TotalEnergies needed to plug one other gap when Pierre Latour crashed over a site visitors island by a right-hand bend with 39km to go. Though he took some time to get again to his toes, his staff had little hassle closing the minute’s hole 8km down the highway.
With 30km of straight highway, the bunch unfold throughout it as groups received organised into blocks, all on alert however none doing any actual forcing. Occupying the entrance areas had been Bora-Hansgrohe, EF-Easypost, Trek-Segafredo, Groupama-FDJ, UAE Workforce Emirates and Jumbo-VIsma.
With 13km to got here the intermediate dash in La Chapelle-la-Reine, and once more Pogacar determined to hit out. He had a two-man lead-out from Tim Wellens and Matteo Trentin, whereas his chief rival Jonas Vingegaard opted to ship teammate Nathan van Hooydonck to attempt to problem. Pogačar held on, with Michael Matthews – the one different celebration, pipping the Jumbo-Visma domestique to second place. Pogačar, due to this fact, helped himself to 6 additional bonus seconds, extending that tally to 12 over any of his critical rivals forward of the staff time trial.
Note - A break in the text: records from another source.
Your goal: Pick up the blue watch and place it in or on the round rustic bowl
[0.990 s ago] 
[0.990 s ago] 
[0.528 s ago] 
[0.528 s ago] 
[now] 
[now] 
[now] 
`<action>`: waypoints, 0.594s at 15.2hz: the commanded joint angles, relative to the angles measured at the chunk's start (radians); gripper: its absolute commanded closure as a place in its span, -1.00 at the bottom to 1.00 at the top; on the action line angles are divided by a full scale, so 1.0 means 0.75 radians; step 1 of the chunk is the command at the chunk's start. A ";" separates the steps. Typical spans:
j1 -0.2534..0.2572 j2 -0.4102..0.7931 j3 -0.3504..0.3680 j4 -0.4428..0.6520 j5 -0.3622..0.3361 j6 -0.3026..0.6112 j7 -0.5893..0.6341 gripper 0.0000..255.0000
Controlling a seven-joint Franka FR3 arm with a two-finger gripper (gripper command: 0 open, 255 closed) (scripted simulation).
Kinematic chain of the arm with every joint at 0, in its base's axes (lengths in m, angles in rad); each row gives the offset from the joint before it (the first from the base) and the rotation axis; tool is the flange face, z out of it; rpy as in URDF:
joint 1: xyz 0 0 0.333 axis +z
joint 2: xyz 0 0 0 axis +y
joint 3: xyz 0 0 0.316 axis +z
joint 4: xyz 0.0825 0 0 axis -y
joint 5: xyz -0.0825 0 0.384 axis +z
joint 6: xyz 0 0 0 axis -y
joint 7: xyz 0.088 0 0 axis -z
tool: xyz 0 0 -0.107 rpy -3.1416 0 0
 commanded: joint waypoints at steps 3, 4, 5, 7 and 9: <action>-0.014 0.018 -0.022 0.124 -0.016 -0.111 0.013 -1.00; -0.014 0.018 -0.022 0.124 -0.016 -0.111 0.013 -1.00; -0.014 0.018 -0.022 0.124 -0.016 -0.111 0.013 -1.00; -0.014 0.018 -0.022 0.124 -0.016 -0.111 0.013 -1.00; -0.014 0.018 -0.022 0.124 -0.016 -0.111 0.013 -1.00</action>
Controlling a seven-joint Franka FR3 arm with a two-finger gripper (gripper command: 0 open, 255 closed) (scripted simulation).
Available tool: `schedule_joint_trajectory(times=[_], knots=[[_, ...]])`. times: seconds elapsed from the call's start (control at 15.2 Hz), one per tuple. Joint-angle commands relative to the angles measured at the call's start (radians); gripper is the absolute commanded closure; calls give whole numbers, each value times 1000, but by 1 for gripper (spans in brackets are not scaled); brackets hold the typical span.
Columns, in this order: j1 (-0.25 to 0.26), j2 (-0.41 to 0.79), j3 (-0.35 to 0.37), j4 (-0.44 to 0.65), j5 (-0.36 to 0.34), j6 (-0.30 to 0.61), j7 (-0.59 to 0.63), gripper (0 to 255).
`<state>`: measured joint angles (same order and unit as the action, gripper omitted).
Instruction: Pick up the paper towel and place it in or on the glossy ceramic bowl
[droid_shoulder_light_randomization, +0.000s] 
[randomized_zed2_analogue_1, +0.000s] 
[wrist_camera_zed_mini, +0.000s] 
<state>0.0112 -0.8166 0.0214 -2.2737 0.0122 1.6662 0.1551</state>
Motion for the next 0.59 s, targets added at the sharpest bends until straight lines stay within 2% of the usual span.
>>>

The race then grew to become more and more chaotic because it neared the end. It will be simpler to call a staff that wasn’t within the combine as so many events scrambled for place on a quick run-in on a slight downhill with a tailwind. By means of all of it, QuickStep may by no means get organised, and even when Florian Sénéchal appeared like he would possibly drag him by, Merlier may by no means get himself ready to contend for the victory.
After a crash distrusted the bunch even additional, with simply over a kilometre to go, the roundabout represented a essential ultimate impediment. Affini, Kirsch, Pedersen, and Kooij went by first, and there have been a few small gaps after them. Van Poppel represented a menace however had no sprinter on his wheel, leaving Pedersen to open the faucets and declare his second win of the season.